Stowarzyszenie Duma i Nowoczesność powinno być zdelegalizowane - stwierdził w poniedziałek wiceminister sprawiedliwości Michał Woś. Według niego, materiał zaprezentowany w reportażu "jest na tyle jasny, że są ku temu podstawy".
"Superwizjer" TVN24 ujawnił w sobotę wyniki swego dziennikarskiego śledztwa dotyczącego działalności niektórych polskich środowisk narodowych, m.in. Stowarzyszenia "Duma i Nowoczesność".
Na nagraniach ukrytą kamerą są pokazane m.in. obchody 128. urodzin Adolfa Hitlera zorganizowane w 2017 r. w lesie nieopodal Wodzisławia Śląskiego. Materiał pokazuje m.in. rozwieszone na drzewach czerwone flagi ze swastykami i "ołtarzyk" ku czci Adolfa Hitlera z jego czarno-białą podobizną oraz wielką drewnianą swastyką nasączoną podpałką do grilla, która po zmroku zostaje podpalona. Widać też uczestników spotkania przebranych w mundury Wehrmachtu, wznoszenie toastów "za Adolfa Hitlera i naszą ojczyznę, ukochaną Polskę" i częstowanie tortem w kolorach flagi Trzeciej Rzeszy.
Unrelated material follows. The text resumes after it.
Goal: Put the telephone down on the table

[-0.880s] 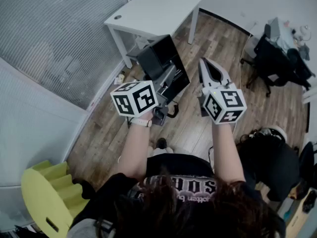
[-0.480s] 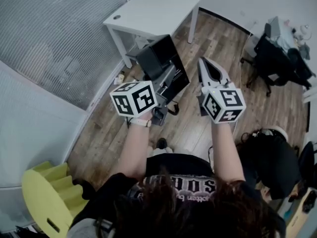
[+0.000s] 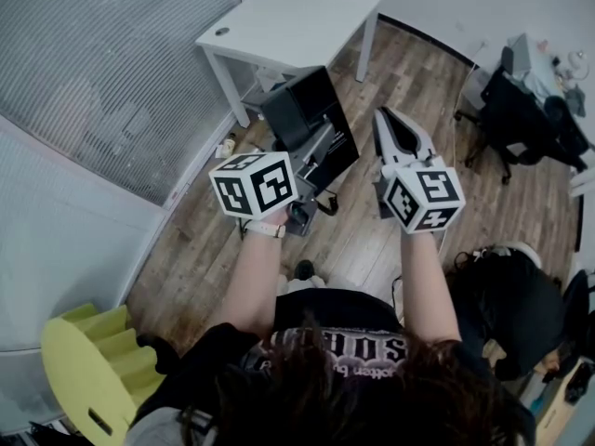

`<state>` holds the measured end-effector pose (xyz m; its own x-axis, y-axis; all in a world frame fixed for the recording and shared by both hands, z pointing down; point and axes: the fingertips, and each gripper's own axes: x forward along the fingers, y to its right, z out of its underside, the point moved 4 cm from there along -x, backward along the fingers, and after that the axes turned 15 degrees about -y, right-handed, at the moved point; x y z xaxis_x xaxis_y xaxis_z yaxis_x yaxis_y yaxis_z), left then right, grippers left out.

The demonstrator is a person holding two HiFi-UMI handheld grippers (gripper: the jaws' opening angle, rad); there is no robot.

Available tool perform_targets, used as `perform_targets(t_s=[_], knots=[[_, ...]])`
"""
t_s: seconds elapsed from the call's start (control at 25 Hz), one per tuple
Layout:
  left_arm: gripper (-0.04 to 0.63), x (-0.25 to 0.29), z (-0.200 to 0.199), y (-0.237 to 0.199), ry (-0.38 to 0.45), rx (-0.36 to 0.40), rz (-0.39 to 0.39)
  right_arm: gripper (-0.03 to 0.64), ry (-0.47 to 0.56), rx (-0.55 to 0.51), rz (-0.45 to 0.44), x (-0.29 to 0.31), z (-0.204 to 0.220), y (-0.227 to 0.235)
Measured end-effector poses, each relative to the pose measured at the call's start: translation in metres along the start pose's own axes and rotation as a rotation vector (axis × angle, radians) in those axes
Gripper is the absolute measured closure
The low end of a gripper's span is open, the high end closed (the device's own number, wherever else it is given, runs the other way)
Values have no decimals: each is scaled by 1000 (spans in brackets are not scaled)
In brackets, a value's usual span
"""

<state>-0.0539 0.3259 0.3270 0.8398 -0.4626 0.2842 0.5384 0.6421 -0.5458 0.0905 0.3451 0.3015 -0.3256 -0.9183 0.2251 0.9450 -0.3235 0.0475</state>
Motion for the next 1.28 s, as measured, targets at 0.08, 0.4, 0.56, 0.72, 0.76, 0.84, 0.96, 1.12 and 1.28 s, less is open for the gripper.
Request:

Odnosząc się do tej sprawy wiceminister sprawiedliwości powiedział w poniedziałek w Polsat News, że w jego opinii "+Duma i Nowoczesność+ powinna być zdelegalizowana". "Co więcej Prokuratura Krajowa już podjęła analizy, w jaki sposób doprowadzić do delegalizacji, czy są odpowiednie podstawy prawne" - dodał Woś.
Dopytywany, co mogłoby stanowić taką podstawę, Woś odparł: "podstawą przy delegalizacji jakichkolwiek organizacji jest ich działanie niezgodnie z prawem - i od tego są sądy, by to stwierdzić". Jak ocenił, materiał zaprezentowany w reportażu "Superwizjera" jest "na tyle jasny, że są ku temu podstawy".
Woś zaznaczył także, że w Polsce "propagowanie jakiegokolwiek ustroju totalitarnego - nazizmu, komunizmu i faszyzmu - jest ścigane i nie może być na to zgody". "Natomiast my w Ministerstwie Sprawiedliwości ogólnie uważamy, że należy zaostrzyć w Polsce prawo i pracujemy nad zaostrzeniem tego prawa, Kodeksu karnego ogólnie, za wzmocnioną polityką penalną państwa" - powiedział Woś.
Jak dodał, "należy się także zastanowić, czy nie trzeba zaostrzyć prawa także w tym zakresie" dotyczącym działalności takich organizacji, jak "Duma i Nowoczesność" i czy "nie powinna być przewidziana mocniejsza kara". Wiceminister podkreślił, że "w przestrzeni publicznej nie ma miejsca na tego typu zachowania", ponieważ jest "zero tolerancji dla faszyzmu". "Aby czcić urodziny Hitlera trzeba mieć nierówno w głowie" - stwierdził Woś.
Śledztwo w sprawie ws. publicznego propagowania faszyzmu prowadzi Prokuratura Okręgowa w Gliwicach. Postępowanie zostało objęte zwierzchnim nadzorem przez Prokuraturę Krajową. Rzeczniczka prasowa PK prok. Ewa Bialik poinformowała, że na polecenie prokuratora generalnego Zbigniewa Ziobry, gliwicka prokuratura analizuje kwestię delegalizacji stowarzyszenia "Duma i Nowoczesność".
Delegalizacji tego stowarzyszenia domagali się w poniedziałek m.in. politycy PO i Nowoczesnej. W niedzielę premier Mateusz Morawiecki stwierdził, że "Propagowanie faszyzmu lub innych totalitaryzmów jest nie tylko niezgodne z polskim prawem. Jest przede wszystkim deptaniem pamięci naszych przodków i ich bohaterskiego wysiłku walki o Polskę sprawiedliwą i wolną od nienawiści. Nie ma przyzwolenia na tego typu zachowania i symbole". Z kolei "szybką i stanowczą" reakcję państwa wobec propagujących w Polsce faszyzm zapowiedział minister koordynator służb specjalnych Mariusz Kamiński.
W poniedziałek szef resortu spraw wewnętrznych Joachim Brudziński spotkał się z komendantem główny policji nadinsp. Jarosławem Szymczykiem oraz z Prokuratorem Krajowym Bogdanem Święczkowskim. Po spotkaniu poinformowano m.in., że prokuratura zleciła czynności Agencji Bezpieczeństwa Wewnętrznego, a szef MSWiA zobowiązał policję do wsparcia działań ABW i przekazywania wszelkich informacji w tej sprawie.